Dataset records

★ ★ ★ ★

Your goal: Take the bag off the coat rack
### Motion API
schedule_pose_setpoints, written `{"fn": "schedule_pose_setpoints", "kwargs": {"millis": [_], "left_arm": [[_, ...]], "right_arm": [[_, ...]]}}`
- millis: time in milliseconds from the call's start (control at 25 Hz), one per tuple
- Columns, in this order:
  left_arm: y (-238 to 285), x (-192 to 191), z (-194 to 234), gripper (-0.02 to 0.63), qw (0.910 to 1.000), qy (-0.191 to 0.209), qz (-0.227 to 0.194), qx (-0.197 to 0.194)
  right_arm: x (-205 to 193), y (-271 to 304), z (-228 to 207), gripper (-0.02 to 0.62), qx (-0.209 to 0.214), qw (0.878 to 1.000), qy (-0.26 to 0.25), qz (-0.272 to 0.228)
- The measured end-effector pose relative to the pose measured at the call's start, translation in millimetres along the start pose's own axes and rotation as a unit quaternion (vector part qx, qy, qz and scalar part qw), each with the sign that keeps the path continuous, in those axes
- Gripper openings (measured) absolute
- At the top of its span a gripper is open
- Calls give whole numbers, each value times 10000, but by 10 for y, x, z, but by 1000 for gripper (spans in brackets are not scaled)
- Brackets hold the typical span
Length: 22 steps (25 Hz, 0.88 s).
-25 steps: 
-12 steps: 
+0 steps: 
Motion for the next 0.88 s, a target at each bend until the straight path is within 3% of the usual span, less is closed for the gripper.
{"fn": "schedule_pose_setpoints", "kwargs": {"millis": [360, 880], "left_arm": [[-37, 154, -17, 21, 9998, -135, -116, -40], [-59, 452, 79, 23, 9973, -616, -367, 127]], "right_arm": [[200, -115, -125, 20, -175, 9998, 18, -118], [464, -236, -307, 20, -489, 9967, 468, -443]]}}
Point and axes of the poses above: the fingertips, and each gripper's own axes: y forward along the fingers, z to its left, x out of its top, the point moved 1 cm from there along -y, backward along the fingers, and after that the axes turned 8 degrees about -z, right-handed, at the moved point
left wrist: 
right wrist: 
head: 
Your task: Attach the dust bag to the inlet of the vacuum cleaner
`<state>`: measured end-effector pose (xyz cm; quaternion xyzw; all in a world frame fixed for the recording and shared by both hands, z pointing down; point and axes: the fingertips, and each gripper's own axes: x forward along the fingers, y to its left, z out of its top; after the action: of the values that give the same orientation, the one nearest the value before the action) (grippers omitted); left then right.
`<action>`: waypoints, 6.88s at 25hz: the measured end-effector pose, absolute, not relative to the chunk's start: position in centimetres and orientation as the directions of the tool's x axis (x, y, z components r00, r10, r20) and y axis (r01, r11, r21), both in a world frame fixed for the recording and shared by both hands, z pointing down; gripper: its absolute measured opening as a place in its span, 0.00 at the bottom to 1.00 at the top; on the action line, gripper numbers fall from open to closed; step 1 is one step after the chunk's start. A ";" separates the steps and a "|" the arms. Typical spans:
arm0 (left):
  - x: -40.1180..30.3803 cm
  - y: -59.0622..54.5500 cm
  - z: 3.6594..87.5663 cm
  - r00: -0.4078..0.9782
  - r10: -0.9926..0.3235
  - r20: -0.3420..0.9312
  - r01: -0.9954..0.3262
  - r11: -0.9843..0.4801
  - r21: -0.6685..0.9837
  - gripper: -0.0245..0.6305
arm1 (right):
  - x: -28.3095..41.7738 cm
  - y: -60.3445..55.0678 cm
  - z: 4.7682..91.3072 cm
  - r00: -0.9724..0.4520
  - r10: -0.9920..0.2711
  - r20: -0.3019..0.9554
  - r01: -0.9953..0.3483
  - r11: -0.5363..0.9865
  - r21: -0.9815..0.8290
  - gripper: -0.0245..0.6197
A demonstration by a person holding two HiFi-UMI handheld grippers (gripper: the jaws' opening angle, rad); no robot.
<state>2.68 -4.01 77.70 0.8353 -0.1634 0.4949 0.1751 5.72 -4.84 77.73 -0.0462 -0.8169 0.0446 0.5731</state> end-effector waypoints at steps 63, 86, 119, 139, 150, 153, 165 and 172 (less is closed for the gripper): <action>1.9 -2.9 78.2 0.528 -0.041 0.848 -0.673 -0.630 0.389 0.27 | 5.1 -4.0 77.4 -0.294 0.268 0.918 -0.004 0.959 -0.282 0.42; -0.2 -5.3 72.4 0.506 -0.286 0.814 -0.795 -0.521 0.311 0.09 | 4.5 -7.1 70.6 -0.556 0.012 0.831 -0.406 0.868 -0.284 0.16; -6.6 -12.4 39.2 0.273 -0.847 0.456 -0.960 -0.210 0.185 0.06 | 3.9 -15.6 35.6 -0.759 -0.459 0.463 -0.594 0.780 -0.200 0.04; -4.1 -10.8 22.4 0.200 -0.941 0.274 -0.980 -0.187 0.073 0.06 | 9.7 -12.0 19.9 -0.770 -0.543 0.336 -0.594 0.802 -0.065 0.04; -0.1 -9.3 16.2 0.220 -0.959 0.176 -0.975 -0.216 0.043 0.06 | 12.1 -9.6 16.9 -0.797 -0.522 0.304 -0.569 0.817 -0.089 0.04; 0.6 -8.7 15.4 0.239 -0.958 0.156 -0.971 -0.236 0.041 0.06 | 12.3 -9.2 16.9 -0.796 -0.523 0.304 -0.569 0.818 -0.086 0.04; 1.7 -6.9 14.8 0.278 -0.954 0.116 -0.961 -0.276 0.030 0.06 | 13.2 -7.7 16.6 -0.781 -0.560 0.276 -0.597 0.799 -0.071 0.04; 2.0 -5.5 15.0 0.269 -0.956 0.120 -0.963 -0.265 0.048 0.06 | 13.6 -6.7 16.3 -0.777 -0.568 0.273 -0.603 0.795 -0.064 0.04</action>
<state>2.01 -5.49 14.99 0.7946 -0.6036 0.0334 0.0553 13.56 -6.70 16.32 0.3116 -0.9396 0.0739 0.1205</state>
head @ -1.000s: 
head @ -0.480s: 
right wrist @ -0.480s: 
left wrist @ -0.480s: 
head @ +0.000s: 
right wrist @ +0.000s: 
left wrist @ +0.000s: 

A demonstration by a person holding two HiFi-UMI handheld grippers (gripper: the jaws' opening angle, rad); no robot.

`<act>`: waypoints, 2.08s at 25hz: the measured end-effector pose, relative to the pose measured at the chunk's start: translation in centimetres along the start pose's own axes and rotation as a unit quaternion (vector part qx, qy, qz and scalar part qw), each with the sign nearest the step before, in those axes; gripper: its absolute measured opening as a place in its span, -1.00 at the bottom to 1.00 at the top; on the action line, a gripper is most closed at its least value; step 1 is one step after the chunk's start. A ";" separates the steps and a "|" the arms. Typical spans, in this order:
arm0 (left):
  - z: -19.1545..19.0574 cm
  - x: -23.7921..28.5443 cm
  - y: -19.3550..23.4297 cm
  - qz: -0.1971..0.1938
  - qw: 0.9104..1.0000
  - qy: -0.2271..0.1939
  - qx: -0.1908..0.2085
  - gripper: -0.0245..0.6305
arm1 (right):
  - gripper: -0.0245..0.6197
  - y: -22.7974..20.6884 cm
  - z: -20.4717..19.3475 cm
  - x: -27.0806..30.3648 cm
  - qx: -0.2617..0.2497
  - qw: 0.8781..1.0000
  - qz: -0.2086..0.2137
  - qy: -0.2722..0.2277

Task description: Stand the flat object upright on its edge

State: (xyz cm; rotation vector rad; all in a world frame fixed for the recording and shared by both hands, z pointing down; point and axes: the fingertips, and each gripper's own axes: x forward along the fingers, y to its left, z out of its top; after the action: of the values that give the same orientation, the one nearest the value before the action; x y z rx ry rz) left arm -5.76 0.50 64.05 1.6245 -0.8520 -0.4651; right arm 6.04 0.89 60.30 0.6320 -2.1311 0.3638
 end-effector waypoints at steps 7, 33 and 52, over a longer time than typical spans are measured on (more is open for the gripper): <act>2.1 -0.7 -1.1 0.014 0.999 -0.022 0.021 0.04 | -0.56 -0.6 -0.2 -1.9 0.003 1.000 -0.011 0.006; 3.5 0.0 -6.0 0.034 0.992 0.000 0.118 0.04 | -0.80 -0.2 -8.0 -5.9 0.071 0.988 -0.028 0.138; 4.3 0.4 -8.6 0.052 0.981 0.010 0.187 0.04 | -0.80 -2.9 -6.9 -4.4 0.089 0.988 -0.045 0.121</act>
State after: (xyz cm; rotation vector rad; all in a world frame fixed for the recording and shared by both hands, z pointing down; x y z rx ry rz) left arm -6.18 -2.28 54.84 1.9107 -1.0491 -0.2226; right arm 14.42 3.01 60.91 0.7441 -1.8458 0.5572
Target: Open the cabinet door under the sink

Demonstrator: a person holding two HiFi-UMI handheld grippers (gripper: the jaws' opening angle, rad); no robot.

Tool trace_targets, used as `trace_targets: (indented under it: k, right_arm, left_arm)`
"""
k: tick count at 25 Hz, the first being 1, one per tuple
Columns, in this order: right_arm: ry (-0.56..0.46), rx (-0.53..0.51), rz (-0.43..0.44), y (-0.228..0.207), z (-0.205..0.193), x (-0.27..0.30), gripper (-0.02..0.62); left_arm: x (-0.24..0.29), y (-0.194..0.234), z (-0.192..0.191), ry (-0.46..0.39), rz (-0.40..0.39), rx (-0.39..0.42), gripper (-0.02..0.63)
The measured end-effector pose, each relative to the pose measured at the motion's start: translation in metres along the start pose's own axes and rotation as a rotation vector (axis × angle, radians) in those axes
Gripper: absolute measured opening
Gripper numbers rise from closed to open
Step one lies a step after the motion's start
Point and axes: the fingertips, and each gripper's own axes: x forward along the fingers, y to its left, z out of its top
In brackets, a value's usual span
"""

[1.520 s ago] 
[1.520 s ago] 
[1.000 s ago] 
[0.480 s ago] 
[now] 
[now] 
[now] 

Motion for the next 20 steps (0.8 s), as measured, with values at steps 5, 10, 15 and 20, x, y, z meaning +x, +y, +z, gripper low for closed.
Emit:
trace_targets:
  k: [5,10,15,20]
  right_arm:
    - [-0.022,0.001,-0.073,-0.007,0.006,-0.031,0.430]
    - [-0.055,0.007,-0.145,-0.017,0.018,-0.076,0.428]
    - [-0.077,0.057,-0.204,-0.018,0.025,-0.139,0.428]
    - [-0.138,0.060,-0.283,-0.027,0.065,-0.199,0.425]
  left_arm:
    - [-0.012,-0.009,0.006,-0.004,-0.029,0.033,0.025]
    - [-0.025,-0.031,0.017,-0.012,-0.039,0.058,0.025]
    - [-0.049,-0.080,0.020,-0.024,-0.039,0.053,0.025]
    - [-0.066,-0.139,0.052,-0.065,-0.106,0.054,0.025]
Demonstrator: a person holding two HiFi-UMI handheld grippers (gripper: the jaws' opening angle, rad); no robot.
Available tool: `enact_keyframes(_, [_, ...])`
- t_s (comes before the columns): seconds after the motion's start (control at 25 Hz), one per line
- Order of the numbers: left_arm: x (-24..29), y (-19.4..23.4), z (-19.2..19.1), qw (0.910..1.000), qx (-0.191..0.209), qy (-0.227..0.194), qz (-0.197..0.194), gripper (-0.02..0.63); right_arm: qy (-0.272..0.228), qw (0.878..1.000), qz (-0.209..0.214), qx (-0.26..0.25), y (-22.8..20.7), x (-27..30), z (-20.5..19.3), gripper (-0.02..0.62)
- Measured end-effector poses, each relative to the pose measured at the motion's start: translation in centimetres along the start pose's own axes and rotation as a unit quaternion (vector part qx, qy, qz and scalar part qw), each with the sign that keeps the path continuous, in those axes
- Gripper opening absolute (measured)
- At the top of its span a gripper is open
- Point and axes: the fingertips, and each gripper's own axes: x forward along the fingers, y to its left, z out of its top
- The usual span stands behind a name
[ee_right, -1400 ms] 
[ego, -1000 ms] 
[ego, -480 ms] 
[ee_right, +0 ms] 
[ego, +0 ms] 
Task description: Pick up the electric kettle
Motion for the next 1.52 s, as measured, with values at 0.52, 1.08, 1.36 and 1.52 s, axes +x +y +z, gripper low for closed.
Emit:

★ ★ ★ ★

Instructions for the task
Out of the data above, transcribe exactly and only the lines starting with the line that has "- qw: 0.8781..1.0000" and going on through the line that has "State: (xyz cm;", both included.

Output for this exercise
  - qw: 0.8781..1.0000
  - qz: -0.2086..0.2137
  - qy: -0.2722..0.2277

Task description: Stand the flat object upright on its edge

State: (xyz cm; rotation vector rad; all in a world frame fixed for the recording and shared by both hands, z pointing down; point and axes: the fingertips, and each gripper's own axes: x forward along the fingers, y to its left, z out of its top; after the action: of the values that give the same orientation, the one nearest the value before the action; x y z rx ry rz) left arm -5.76 0.50 64.05 1.6245 -0.8520 -0.4651; right arm 6.04 0.89 60.30 0.6320 -2.1311 0.3638

The answer given above is the complete response.